Sujet : Re: do { quit; } else { }
De : bc (at) *nospam* freeuk.com (bart)
Groupes : comp.lang.cDate : 11. Apr 2025, 12:51:05
Autres entêtes
Organisation : A noiseless patient Spider
Message-ID : <vtavn9$1dp7m$3@dont-email.me>
References : 1 2 3 4 5 6 7 8 9 10 11 12 13 14 15 16 17 18 19 20 21 22 23 24
User-Agent : Mozilla Thunderbird
On 11/04/2025 10:17, David Brown wrote:
On 10/04/2025 21:27, bart wrote:
On 10/04/2025 20:05, David Brown wrote:
C rarely makes things more complicated without a good reason.
>
C usually makes things more complicated without a good reason!
Nope.
>
Here's one example, of dozens, of perfectly legal C:
>
long unsigned const long const const typedef int A;
int long unsigned const long const const typedef A;
long unsigned const long const typedef int A;
.....
>
That is not more complicated, nor is it without good reason.

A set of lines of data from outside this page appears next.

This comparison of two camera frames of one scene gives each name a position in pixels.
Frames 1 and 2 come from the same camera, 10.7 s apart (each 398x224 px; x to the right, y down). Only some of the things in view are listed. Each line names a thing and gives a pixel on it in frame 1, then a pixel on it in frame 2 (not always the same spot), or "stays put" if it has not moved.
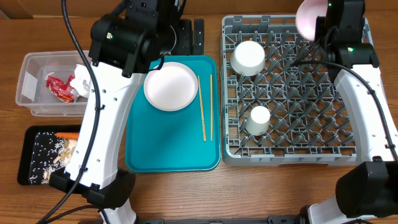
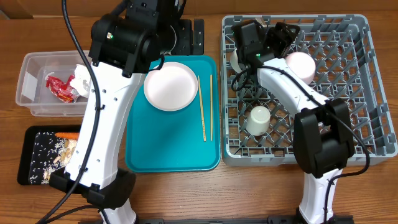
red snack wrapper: x=62 y=91 stays put
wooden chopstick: x=200 y=102 stays put
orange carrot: x=68 y=135 stays put
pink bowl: x=306 y=17 to x=302 y=65
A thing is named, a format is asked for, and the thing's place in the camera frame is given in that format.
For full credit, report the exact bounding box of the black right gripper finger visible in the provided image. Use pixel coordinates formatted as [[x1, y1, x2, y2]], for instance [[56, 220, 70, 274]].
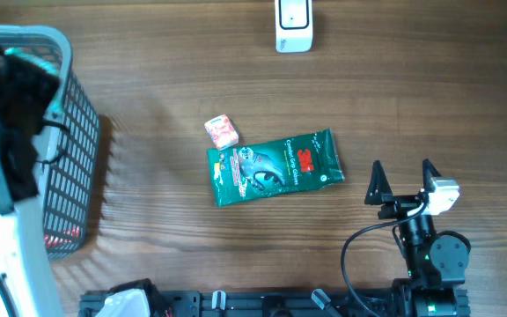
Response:
[[364, 160, 393, 205], [422, 158, 441, 192]]

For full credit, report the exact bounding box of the green 3M gloves packet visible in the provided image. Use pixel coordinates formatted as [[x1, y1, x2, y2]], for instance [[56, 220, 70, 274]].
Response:
[[207, 129, 345, 207]]

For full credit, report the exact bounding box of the small red white box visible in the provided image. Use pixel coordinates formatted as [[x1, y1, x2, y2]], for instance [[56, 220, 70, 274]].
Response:
[[204, 114, 239, 151]]

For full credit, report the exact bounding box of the light teal wipes packet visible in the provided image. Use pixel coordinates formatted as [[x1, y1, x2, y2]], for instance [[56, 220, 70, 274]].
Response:
[[4, 48, 63, 115]]

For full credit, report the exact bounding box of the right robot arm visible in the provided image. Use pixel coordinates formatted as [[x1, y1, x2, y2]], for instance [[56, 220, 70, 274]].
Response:
[[364, 159, 471, 317]]

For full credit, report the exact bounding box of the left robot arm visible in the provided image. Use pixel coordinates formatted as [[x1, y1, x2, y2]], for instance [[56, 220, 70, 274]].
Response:
[[0, 46, 63, 316]]

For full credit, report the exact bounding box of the white barcode scanner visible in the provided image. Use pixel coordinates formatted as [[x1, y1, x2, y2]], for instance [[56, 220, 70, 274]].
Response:
[[274, 0, 313, 54]]

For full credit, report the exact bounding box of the grey plastic mesh basket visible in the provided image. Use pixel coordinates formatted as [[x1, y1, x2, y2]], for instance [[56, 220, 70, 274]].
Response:
[[0, 25, 100, 260]]

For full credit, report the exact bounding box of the black right camera cable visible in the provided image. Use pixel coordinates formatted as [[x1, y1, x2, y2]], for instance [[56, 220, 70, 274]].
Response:
[[340, 191, 430, 317]]

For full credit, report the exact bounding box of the black camera cable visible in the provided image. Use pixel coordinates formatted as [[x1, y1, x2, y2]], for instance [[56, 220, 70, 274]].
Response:
[[340, 191, 430, 317], [0, 119, 72, 317]]

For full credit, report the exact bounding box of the black left camera cable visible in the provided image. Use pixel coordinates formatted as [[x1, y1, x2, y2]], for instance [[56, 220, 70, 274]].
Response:
[[0, 119, 72, 317]]

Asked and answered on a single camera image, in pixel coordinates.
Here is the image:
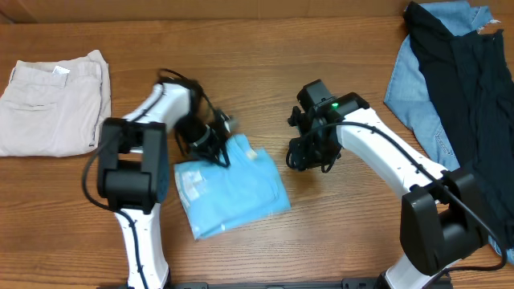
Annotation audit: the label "blue denim garment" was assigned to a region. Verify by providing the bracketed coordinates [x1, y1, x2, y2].
[384, 1, 513, 262]

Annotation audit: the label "light blue printed t-shirt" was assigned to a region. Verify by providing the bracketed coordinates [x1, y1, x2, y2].
[174, 134, 291, 239]

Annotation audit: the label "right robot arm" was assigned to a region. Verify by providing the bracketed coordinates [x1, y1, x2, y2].
[286, 79, 488, 288]

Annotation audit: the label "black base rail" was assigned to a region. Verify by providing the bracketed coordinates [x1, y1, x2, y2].
[98, 276, 454, 289]

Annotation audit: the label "folded beige trousers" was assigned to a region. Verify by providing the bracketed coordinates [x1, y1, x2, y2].
[1, 50, 112, 157]

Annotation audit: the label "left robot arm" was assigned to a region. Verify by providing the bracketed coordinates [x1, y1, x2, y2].
[92, 76, 230, 288]

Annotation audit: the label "black garment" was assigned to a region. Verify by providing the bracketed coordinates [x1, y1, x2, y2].
[403, 2, 513, 247]

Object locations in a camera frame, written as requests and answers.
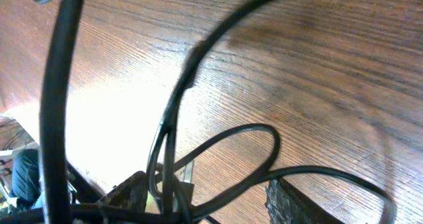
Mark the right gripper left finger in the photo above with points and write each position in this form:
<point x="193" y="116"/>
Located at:
<point x="130" y="194"/>

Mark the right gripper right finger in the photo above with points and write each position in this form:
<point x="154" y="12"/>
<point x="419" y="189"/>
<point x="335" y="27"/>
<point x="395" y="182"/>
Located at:
<point x="287" y="205"/>

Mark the seated person in background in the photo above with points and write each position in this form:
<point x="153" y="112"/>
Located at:
<point x="26" y="179"/>

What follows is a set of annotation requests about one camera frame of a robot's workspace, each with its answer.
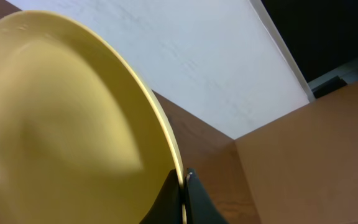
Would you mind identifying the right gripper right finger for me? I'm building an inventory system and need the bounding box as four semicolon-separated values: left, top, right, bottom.
185;168;228;224

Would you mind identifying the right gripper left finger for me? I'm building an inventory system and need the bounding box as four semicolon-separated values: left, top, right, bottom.
140;170;182;224

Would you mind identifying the yellow plate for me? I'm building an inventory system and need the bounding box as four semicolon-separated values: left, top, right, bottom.
0;11;183;224

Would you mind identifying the brown side board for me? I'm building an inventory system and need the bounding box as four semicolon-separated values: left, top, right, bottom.
236;81;358;223

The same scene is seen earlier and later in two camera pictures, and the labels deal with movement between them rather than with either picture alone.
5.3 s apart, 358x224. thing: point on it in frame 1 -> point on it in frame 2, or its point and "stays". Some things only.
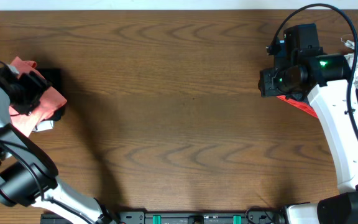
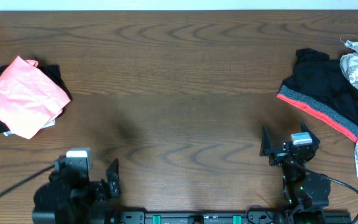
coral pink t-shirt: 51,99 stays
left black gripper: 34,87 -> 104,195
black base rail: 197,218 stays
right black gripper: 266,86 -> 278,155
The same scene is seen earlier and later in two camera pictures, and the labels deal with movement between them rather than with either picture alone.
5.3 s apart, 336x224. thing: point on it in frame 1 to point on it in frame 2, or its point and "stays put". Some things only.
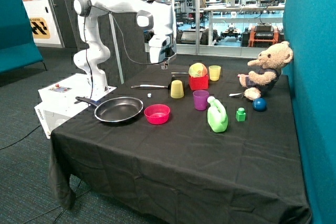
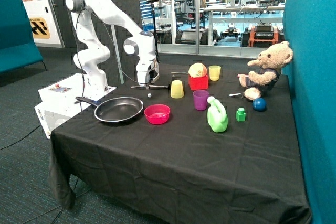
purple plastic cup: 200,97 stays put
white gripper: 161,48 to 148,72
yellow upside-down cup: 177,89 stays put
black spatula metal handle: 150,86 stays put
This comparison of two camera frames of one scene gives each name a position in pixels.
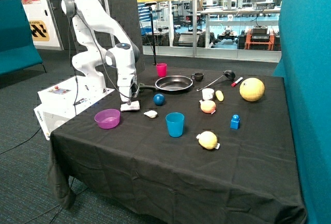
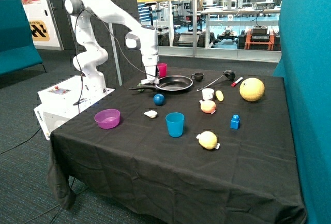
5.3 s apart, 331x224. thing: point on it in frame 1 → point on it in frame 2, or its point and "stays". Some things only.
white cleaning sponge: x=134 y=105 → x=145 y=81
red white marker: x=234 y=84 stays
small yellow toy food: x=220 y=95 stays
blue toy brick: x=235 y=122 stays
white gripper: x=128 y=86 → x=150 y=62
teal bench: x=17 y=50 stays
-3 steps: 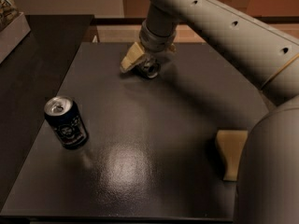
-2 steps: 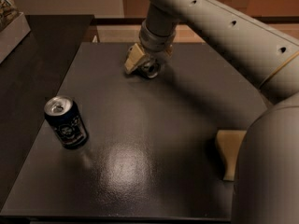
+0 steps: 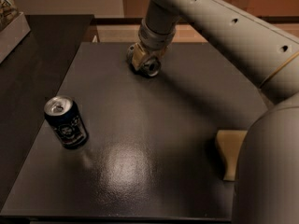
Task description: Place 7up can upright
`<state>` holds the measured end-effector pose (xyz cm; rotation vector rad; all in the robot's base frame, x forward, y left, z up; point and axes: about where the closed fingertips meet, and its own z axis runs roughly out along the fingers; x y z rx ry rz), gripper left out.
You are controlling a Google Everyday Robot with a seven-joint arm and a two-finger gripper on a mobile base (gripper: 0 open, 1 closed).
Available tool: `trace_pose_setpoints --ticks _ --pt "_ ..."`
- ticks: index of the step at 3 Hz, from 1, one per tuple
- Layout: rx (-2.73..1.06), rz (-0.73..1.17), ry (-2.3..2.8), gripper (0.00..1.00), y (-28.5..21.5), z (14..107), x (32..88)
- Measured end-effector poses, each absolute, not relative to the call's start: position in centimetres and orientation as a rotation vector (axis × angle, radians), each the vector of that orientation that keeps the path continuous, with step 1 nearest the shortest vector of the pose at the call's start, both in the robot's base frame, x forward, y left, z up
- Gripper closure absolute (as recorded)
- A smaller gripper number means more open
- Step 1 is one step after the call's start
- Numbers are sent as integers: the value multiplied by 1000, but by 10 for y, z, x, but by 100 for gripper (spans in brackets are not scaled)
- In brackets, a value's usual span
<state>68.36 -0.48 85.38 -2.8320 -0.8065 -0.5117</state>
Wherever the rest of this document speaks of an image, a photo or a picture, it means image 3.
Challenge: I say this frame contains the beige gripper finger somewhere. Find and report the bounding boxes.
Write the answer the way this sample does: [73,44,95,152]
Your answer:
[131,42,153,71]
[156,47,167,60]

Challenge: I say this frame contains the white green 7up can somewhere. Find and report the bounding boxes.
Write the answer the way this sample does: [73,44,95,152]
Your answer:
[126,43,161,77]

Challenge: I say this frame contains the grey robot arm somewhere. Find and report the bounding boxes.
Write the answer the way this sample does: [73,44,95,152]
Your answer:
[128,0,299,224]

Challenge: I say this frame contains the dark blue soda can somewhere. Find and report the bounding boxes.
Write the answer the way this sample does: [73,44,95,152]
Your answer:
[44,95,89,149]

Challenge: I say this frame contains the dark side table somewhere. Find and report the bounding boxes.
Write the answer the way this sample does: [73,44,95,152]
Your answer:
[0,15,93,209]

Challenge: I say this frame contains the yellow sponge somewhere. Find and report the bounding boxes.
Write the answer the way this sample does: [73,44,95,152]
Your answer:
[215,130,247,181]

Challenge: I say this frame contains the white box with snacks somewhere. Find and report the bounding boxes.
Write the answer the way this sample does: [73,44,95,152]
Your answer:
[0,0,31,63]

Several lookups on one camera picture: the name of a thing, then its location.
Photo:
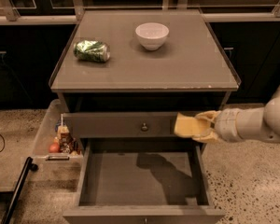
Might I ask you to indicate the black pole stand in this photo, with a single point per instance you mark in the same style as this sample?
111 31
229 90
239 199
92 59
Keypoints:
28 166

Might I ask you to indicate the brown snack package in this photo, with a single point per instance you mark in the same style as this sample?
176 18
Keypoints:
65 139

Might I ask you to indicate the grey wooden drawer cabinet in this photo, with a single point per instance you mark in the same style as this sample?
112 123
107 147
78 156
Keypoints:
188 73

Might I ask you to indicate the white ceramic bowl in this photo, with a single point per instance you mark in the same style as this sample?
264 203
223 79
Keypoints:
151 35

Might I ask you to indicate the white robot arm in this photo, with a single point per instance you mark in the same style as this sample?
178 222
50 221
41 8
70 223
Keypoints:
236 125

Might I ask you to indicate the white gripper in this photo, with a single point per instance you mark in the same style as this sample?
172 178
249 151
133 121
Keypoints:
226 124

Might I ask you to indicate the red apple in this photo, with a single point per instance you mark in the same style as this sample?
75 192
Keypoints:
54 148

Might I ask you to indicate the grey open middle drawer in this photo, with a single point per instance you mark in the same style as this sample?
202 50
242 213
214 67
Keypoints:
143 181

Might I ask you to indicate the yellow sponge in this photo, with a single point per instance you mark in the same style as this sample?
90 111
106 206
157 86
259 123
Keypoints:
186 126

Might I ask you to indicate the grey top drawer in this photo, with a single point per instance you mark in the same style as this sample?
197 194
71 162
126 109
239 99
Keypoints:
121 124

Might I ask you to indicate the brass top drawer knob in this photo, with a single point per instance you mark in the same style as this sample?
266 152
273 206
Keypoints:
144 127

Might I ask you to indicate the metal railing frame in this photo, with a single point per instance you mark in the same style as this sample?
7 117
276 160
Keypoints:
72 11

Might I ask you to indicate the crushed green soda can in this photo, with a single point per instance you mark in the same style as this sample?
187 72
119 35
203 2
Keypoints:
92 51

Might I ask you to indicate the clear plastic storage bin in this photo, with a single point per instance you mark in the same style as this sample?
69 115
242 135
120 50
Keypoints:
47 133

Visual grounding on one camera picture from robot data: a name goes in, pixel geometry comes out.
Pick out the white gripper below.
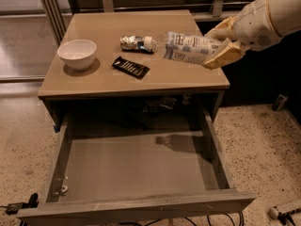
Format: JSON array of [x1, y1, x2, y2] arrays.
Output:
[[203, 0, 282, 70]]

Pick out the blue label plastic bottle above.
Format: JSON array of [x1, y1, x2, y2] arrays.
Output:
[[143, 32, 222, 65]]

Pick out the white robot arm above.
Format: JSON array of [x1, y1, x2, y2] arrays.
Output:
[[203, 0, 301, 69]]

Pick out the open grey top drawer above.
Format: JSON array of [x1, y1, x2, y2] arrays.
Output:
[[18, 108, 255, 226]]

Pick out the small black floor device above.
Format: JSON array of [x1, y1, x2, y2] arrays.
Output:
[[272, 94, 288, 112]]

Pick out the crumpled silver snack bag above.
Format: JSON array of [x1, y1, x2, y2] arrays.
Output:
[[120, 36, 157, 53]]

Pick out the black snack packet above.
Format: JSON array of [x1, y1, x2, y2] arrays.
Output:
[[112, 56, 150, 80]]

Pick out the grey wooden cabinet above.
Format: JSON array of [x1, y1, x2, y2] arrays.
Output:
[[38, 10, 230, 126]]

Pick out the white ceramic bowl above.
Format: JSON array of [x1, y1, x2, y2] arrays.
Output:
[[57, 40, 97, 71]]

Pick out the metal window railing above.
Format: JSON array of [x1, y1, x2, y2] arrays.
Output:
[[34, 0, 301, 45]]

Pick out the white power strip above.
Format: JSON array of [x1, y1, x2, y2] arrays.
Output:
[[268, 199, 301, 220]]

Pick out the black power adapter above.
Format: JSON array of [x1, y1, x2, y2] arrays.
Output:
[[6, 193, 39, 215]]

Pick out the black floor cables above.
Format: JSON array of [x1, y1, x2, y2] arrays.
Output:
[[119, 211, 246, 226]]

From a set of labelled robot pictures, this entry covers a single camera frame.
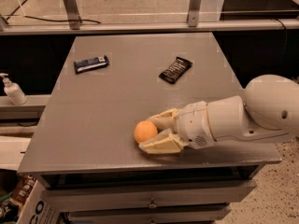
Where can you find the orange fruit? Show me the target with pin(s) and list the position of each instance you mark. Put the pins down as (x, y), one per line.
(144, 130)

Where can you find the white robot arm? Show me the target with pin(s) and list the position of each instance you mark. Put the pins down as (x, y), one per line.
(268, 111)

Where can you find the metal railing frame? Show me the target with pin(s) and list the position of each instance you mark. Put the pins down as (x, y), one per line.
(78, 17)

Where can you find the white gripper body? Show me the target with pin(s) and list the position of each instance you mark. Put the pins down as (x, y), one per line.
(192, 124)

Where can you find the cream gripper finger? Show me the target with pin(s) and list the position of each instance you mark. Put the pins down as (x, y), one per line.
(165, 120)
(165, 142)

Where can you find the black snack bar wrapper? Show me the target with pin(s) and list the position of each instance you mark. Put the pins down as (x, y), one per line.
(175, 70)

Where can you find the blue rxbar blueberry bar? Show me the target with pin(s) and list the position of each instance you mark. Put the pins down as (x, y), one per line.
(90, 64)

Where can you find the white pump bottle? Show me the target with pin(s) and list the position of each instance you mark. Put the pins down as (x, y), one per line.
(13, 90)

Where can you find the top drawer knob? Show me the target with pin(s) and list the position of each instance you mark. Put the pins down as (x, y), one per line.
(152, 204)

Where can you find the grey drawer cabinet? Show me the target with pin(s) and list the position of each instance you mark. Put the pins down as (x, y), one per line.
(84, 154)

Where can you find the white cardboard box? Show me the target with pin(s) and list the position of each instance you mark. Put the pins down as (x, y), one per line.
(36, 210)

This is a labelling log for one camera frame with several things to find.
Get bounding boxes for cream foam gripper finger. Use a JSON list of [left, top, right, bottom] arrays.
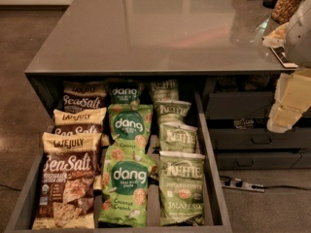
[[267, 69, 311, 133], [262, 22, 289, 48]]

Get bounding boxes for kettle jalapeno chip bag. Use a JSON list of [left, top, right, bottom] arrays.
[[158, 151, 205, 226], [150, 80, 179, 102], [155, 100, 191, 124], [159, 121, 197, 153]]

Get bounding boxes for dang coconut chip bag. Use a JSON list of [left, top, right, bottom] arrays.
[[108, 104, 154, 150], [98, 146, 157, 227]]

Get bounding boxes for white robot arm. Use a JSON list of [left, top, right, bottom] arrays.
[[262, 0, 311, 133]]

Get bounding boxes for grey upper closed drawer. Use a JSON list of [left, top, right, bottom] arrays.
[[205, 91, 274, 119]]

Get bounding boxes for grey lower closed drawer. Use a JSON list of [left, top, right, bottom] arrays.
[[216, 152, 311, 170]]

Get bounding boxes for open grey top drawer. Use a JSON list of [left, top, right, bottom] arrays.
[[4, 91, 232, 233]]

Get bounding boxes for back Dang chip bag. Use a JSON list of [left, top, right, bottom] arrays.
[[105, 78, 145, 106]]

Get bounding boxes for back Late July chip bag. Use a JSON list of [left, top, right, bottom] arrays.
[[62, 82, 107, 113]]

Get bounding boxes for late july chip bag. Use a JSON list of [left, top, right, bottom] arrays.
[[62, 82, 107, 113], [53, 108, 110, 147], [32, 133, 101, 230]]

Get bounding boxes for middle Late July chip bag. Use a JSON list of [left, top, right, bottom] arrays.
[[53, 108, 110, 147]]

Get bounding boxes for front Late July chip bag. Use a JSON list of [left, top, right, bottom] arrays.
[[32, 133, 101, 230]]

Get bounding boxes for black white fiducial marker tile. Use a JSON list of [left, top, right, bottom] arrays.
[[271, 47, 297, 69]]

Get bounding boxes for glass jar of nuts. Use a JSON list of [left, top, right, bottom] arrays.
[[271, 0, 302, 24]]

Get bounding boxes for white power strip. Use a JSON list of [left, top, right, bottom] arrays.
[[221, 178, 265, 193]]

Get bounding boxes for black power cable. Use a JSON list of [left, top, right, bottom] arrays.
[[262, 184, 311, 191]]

Huh? That demonstrates several things:
1 That the same identifier can be redeclared multiple times
2 That 'typedef' needn't be on the left, but can be anywhere in the middle of a type spec
3 That 'const' can also be anywhere inside the type spec
4 That duplicate 'const's are tolerated
5 That the three tokens ('int', 'unsigned' and two 'long's) denoting the type can be be any order (and mixed up with other attributes)
I missed out:
6 'int' can be optionally omitted in this case.
That makes it pretty complicated to me! And I can't see that any of these are necessary. A syntax like this:
typedef A = const unsigned long long int;
which is only allowed once; typedef always on the left; 'const' only once; and the token order must be as specified, will achieve everything that needs to be achieved.
I haven't remarked on:
7 That you need 3/4 tokens to specify a simple u64 type.
since you suggest that 'uint64_t' used. However, that adds to the complication:
8 A u64 type can be denoted as either 'uint64_t' OR as some combination of the tokens (long, long, unsigned, [int])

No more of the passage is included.